The Bullmoose Bar, TIG
Nitto made a few TIG bullmoose bars, looks as nice as fillet, except different. Tiny, symmetrical, clean tig welds.
It's a handlebar and a stem in one, was invented by Tom Ritchey in 1980, and named by Charlie Kelly. We got Tom's approval to recreate it with the slight modifications noted below, and Charlie, all he wants for our using "his" name on this modified bar, is one of them for himself, and that's easy.
This is the handlebar that graced the early production mountain bikes and defined the breed. It first appeared on the Ritcheys, but by 1982-4 or so, it was on all the Japanese models. It was always an expensive bar to make, and that combined with the onset of the weight-obsessed mtn bike in 1985 killed it.
The Bullmoose bar is still unequaled for rough terrain. You're a big guy on a big bike riding fast over rough ground, and the wide bar lets you manhandle the bike like a monkey manipulating a peanut. You wrestle it here, pound it there, lift it over that last-second cow-pie, whatever. The 66cm wide bar gives you the leverage you need, and if you don't need it, cut off an inch or so. But try wide first.

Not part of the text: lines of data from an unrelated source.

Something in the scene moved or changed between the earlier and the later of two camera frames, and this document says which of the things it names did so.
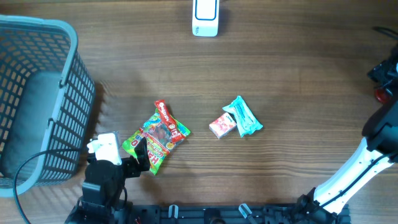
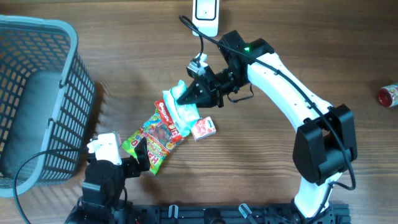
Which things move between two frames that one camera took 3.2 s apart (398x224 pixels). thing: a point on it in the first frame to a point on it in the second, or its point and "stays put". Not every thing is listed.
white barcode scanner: x=205 y=18 stays put
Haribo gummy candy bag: x=159 y=144 stays put
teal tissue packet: x=247 y=123 to x=184 y=115
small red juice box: x=222 y=125 to x=203 y=128
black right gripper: x=380 y=70 to x=206 y=99
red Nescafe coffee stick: x=176 y=133 stays put
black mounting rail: x=236 y=214 stays put
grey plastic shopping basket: x=47 y=99 stays put
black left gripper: x=134 y=170 stays put

More normal bars are easier to make, offer more adjustability, weigh lessbut represent a caving in to practicality and manufacturer's wishes at the expense of this bold, unique handlebar style. In some tiny way, in the right circumstances, under the wrong influences, some slightly irrational person in the passion of the moment could say that being a bicycle rider in the 21st century without having ridden Bullmoose handlebars is like being a photographer who's never shot film or rewound a roll of it. True, film and rewind levers have been around and more popular than the Bullmoose bar, but this is the bar that really made the mountain bike, back when the mountain bike was tough and manly, rough and tumble, all business and unsissified.
There were Bullmoose variants, and the one we offer is yet another. It retains the signature triangle and the expansive width of the originals, but with two subtle differences that make it the best one yet (so we think).

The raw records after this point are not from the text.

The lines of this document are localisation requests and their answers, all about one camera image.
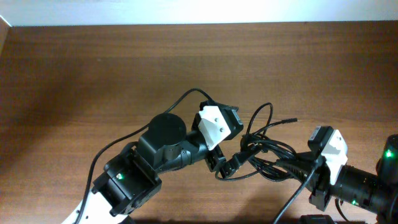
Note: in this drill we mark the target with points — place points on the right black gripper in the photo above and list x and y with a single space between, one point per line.
319 179

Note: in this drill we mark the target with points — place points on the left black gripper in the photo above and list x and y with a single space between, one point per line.
232 163

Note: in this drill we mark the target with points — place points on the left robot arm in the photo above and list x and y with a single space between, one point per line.
131 178

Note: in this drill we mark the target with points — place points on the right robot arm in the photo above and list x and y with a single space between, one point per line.
374 193

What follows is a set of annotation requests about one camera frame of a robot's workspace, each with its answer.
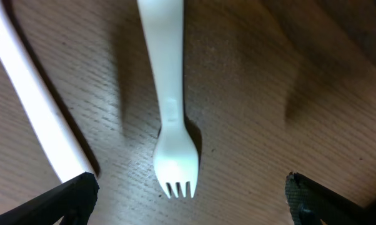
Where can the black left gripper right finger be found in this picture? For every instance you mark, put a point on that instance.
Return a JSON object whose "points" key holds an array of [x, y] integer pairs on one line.
{"points": [[312, 203]]}

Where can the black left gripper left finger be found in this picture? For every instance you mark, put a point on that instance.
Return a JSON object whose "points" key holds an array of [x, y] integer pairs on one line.
{"points": [[69, 203]]}

(1) The far end of the triangle is curved. It looks just as good as a flat side, but offers a friendlier place to perch your hands, if you want a change-of grip. These Bullmoose bars offer a good change of pace from the originals, without looking like a whole new bar.

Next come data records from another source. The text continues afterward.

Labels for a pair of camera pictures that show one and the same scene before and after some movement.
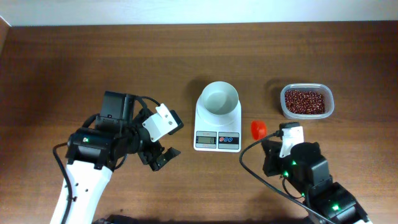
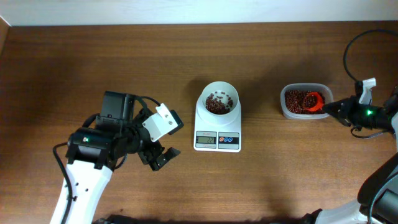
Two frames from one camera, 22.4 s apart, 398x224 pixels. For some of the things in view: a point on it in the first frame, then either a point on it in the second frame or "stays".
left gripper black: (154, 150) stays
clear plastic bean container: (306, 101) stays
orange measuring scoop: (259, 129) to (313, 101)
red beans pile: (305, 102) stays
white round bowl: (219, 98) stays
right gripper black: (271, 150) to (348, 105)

(2) The grip-part sweeps back a bit more, for a more ergo position that feels more normal and slightly improves climbing.
They're CrMo steel, tig welded by Nitto. That's the way it was back then, and there's no way to improve on that part.
The quill is uncharacteristically short for us, because we designed it mainly for the Bombadil, which already has a high head tube; and because there's plenty of built-in rise on the extension. Vaughn here put them on his Bridgestone XO-3, and that bike has never ridden better.
The dull bright finish is an exact match of the dull-bright finish of Nitto bars and racks.
Weight: 30.6 ounces (867.5 grams)
Reach: 150mm
Sweep: 30 degees
Top of quill to max height line: 3-1/3" (8.5 cm)
1-3/4" (4.5 cm) of vertical adjustment.
Requires brake levers with 22.2mm clamp diameter.
Since this bar is steel, please squirt some boesheild inside the bar and roll the goop around before installing it on your bike.